Ce système gagne a être connu
“J’ai totalement été convaincue par le crowdfunding. Je me suis d’ailleurs inscrite sur LENDOPOLIS et ai déjà contribué à un projet” exprime, enjouée, Valérie Anne Lauhon, experte-comptable martiniquaise.
“Le concept permet de participer à l’économie réelle et de pallier pour les personnes qui n’ont pas accès au financement bancaire. C’est une bonne opportunité pour la Martinique car les banques sont encore plus frileuses ici. C’est pour cela aussi que nous voulions que Vincent Ricordeau vienne”,développe-t-elle.
L’experte-comptable souligne cependant quelques entraves au développement de la finance participative dans les DOM : “Au niveau culturel, il y a eu des scandales pyramidaux ici. Les gens ont tendance à assimiler cela avec le crowdfunding… Un second frein pourrait être que nous ne sommes pas si confiants par rapport à Internet.” Pour Valérie Anne Lauhon, le système gagne a être connu et constitue une bonne alternative au développement économique de la Martinique : “En tant que comptable, je vais conseiller aux clients d’utiliser les plateformes car c’est un moyen sûr, en tout cas au niveau du fonctionnement.”

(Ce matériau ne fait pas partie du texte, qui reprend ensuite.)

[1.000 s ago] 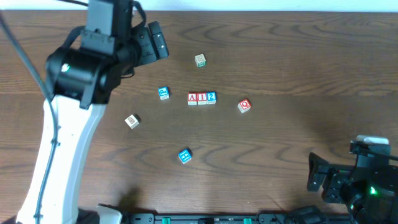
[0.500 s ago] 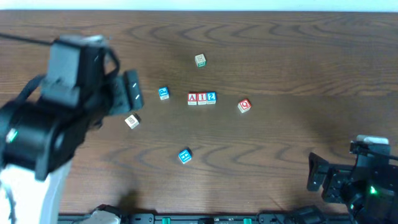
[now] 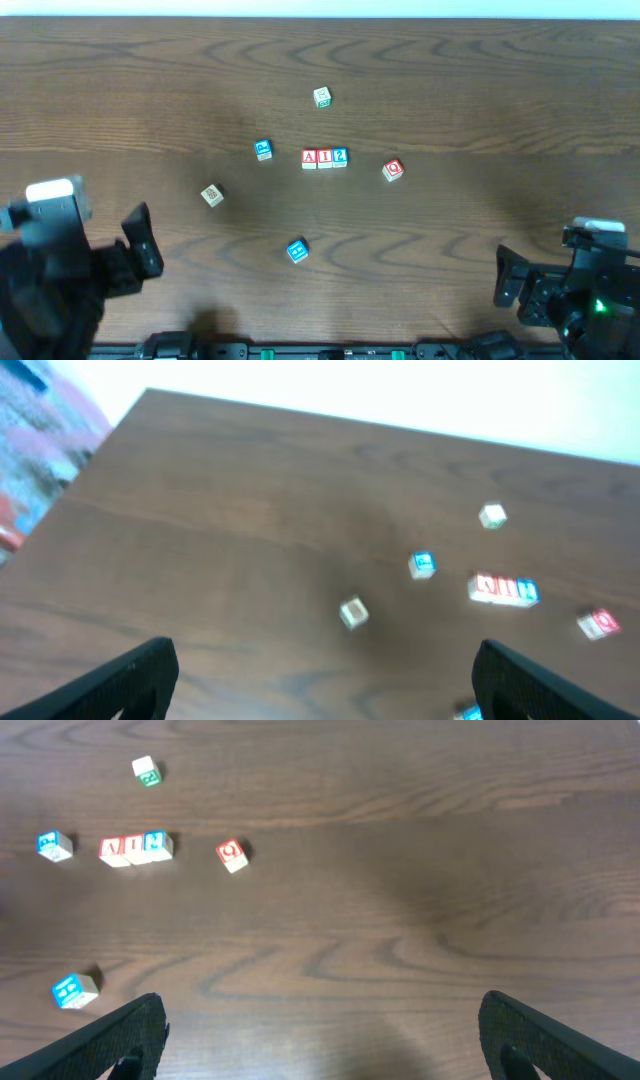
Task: Spell out Ai2
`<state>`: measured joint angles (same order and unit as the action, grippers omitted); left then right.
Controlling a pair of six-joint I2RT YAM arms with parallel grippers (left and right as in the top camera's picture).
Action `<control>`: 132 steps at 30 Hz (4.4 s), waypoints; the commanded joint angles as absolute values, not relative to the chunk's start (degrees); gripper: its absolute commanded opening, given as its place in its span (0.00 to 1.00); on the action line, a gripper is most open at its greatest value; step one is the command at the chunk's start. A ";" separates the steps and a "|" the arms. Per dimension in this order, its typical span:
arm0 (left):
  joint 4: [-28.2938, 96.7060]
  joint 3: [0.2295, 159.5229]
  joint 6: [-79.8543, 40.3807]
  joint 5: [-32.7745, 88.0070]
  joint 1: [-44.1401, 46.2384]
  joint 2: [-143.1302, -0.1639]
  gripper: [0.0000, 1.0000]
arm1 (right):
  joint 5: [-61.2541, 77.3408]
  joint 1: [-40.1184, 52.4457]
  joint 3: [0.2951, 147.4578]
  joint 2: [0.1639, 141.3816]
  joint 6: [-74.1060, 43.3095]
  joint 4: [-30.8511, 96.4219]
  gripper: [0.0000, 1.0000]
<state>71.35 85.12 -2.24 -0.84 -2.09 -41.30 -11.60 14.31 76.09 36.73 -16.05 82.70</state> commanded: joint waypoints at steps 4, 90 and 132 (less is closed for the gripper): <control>58.17 59.77 1.34 2.37 -6.61 -24.97 0.95 | -12.21 13.89 76.14 36.64 -15.59 82.76 0.99; 27.16 7.66 1.32 2.39 -6.37 -0.25 0.95 | 0.47 4.69 27.88 0.38 7.62 49.47 0.99; 27.16 7.64 1.32 2.39 -6.37 -0.25 0.95 | 1.78 4.69 10.44 0.32 7.35 46.94 0.99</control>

Un outil extraordinaire pour investir dans l’économie
Eric Mondesir, ingénieur patrimonial de l’île aux fleurs, s’intéresse de près à l’évolution du crowdfunding. “Mon développement passera aussi par là”, exprime-t-il. “Nous avions les banques comme concurrentes, il faut désormais aussi appréhender ces outils”, ajoute le gestionnaire. Pour ce dernier, le financement participatif représente un outil extraordinaire pour permettre aux particuliers d’investir dans l’économie nationale, régionale ou de proximité. “Je prends peut-être des risques en prêtant mais il y a quand même des gardes fous…”, précise-t-il. Pour les entreprises martiniquaises, l’ingénieur patrimonial envisage le crowdfunding comme une grosse opportunité : “Le financement est vraiment problématique. La métropole ne finance pas les sociétés dans les DOM…” Eric Mondesir souligne cependant un (seul) point de résistance : “En Martinique, les chefs d’entreprise sont très discrets. Cela leur demanderait de se mettre à nu sur Internet.”